→ DIRECTIONS
Which lines of the material hold the word "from"? Copy each one.

═══ STORED DATA

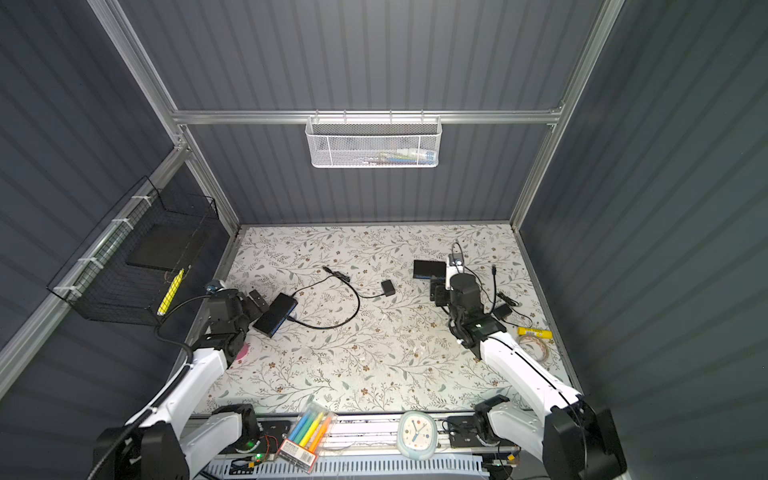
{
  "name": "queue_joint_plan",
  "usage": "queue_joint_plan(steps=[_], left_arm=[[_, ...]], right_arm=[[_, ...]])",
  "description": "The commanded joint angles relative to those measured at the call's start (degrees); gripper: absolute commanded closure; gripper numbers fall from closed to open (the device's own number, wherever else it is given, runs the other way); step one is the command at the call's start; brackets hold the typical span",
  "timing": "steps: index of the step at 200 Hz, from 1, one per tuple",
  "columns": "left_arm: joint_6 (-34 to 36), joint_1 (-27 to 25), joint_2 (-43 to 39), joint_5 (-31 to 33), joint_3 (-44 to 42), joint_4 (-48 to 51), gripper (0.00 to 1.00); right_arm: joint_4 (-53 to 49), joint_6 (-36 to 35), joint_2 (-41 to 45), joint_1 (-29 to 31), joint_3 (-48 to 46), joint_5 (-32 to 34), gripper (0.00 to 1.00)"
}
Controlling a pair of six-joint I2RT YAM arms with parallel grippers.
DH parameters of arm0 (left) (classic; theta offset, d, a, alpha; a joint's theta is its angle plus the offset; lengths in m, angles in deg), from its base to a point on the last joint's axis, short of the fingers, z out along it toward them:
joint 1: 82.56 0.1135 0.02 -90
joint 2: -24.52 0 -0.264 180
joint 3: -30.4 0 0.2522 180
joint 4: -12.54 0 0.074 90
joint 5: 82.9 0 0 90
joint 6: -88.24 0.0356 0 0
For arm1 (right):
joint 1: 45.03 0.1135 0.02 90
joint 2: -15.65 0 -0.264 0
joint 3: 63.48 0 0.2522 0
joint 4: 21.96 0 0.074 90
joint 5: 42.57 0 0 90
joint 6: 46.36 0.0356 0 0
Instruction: Insert the plug into the switch port
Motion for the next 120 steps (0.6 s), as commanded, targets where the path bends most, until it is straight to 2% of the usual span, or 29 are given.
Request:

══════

→ SOLUTION TO THIS EXERCISE
  "description": "The commanded joint angles relative to those measured at the call's start (degrees); gripper: absolute commanded closure; gripper numbers fall from closed to open (the device's own number, wherever else it is given, runs the other way); step one is the command at the call's start; brackets hold the typical span",
  "timing": "steps: index of the step at 200 Hz, from 1, one per tuple",
DH parameters of arm0 (left) (classic; theta offset, d, a, alpha; a joint's theta is its angle plus the offset; lengths in m, angles in deg), from its base to a point on the last joint's axis, short of the fingers, z out along it toward them:

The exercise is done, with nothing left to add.